Full Zip Sandbridge Skirt
Please welcome Jen as she shares her tutorial to modify the Sandbridge Skirt to be a full zip down skirt. I absolutely love this hack, and I think it works perfectly with a tank top for summer and a cardigan and booties for fall!
Some people sew a pattern once and move on. Others sew a pattern over and over and over until they’ve filled their closet with them. I’m definitely the latter. I love to make a pattern to perfection or find ways to make it slightly different. My pattern collection is mainly comprised of tried and true patterns that speak to my casual style and relaxed wardrobe.
The Sandbridge Skirt was immediately something I knew was missing from my wardrobe. I have made the pattern once already exactly to the pattern instructions and I have been wearing it all summer. After browsing for some denim skirt inspiration, I found an image of a full zip jean skirt with patch pockets from Madewell that I definitely wanted to recreate. The Madewell skirt is no longer available for purchase.
I started by cutting out the pattern in the size 22. My fabric is a heavy weight rigid denim narrow remnant and I have no idea from where or when I purchased it. Normally I grade between sizes for my waist and hip but I wasn’t sure where I would want the skirt to sit on my midsection. I knew I wasn’t going to use the coin pocket piece and I simply didn’t have enough fabric to do back pockets. I also skipped the belt loops. Since I was changing the style of pocket to a patch pocket, I laid pattern piece number #14 (front pocket facing) on top of the Front pattern piece #1 and lined them up to make a continuous side and top.
To create the patch pocket, I used pattern piece #13, the front pocket bag, as a guide. I folded it in half to get the approximate width of my desired patch pocket. Then I cut out two pieces of denim, mirrored, around the pattern piece. I extended the length of the pocket as much as I could with my limited amount of fabric.
Then I trimmed a triangle off of the corner and interfaced the back of the denim to keep it from stretching with wear. You could also reinforce a bias edge by basting a piece of ribbon or scrap cotton fabric along the underside of edge. I serged all of the edges that would not get sewn into a seam and then folded those serged edges under by ¼”.
Note: you can true the pocket opening hem allowance so it covers the inside fully when turned, but it is not necessary.
I sewed two rows of topstitching across the new pocket opening and I sewed one row of topstitching on my other folded edges.
Then I basted the pocket along the side and top seams in place on the skirt Front piece and sewed the second row of topstitching to the folded edges to attach my patch pocket to the skirt.
After I had my pockets attached, I sewed the Back pieces and yoke pieces together as the pattern detailed. Then I basted all of my pieces together to check the fit. I found some gaping at the back yoke so I took it in at the top of the center back seam until it fit closer to my body. I expect the rigid denim to relax with wear.
The zipper is a metal heavy jacket zipper. I wanted something that was a separating zipper and would be very strong. I installed the zipper according to the zipper instructions and topstitched along each side.

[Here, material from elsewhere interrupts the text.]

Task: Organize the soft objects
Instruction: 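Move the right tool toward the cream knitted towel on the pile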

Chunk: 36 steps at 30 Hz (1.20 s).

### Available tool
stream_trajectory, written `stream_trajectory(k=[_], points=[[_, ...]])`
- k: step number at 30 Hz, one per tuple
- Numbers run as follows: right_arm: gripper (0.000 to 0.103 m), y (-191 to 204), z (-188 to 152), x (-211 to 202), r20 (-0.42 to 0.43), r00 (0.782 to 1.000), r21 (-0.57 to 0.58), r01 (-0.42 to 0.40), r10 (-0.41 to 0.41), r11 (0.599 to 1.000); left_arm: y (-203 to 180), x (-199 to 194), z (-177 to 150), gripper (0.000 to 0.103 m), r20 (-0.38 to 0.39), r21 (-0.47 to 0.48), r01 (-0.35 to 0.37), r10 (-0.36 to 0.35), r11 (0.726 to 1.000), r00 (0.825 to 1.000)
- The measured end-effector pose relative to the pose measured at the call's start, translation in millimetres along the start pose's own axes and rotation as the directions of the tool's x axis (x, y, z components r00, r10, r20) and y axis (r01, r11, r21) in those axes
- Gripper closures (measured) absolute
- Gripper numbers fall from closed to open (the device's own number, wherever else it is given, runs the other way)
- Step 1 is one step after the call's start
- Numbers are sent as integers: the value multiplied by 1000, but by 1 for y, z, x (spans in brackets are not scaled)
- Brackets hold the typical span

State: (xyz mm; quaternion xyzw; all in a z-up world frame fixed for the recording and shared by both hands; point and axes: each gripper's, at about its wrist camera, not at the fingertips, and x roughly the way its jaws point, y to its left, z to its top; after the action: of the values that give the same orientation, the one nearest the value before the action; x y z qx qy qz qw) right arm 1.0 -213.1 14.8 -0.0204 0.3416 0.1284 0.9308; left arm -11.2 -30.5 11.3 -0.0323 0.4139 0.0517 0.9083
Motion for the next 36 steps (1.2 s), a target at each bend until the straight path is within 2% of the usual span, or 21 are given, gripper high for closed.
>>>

The zipper is fully exposed all the way to the waistband. I considered adding some sort of zipper guard on the inside to be between my body and the metal zipper but ultimately decided not to mess with it. I think it would have been pretty simple to extend the zipper guard pattern piece the entire length of the zipper. You could tack it on the opposite side near the bottom but then your skirt won’t fully unzip and separate.
The only other consideration is to adjust the length of the facing behind the front waistband where your buttonhole is. Since the zipper is exposed you don’t have the extra denim to cover the bias tape that hangs slightly below the facing.
If you made your facing shorter, you could accommodate for that, or you can simply tuck the extra under, stitch it down, and make it work! Can you guess which route I went?
I really love this skirt and I can’t wait to wear it into the fall. My version fits my personal style better than the Madewell version as I prefer the shape my denim skirts to be narrow rather than A-line. I think it will be cute with nearly every top I have in my wardrobe and I could even see wearing it with tights when the weather turns chilly. Thank you to Hey June Handmade for the opportunity to share my Sandbridge Skirt hack with you.
Thank you so much for this gorgeous hack, Jen! It’s even easier than the original pattern! I think it will be perfect for transitioning to fall also!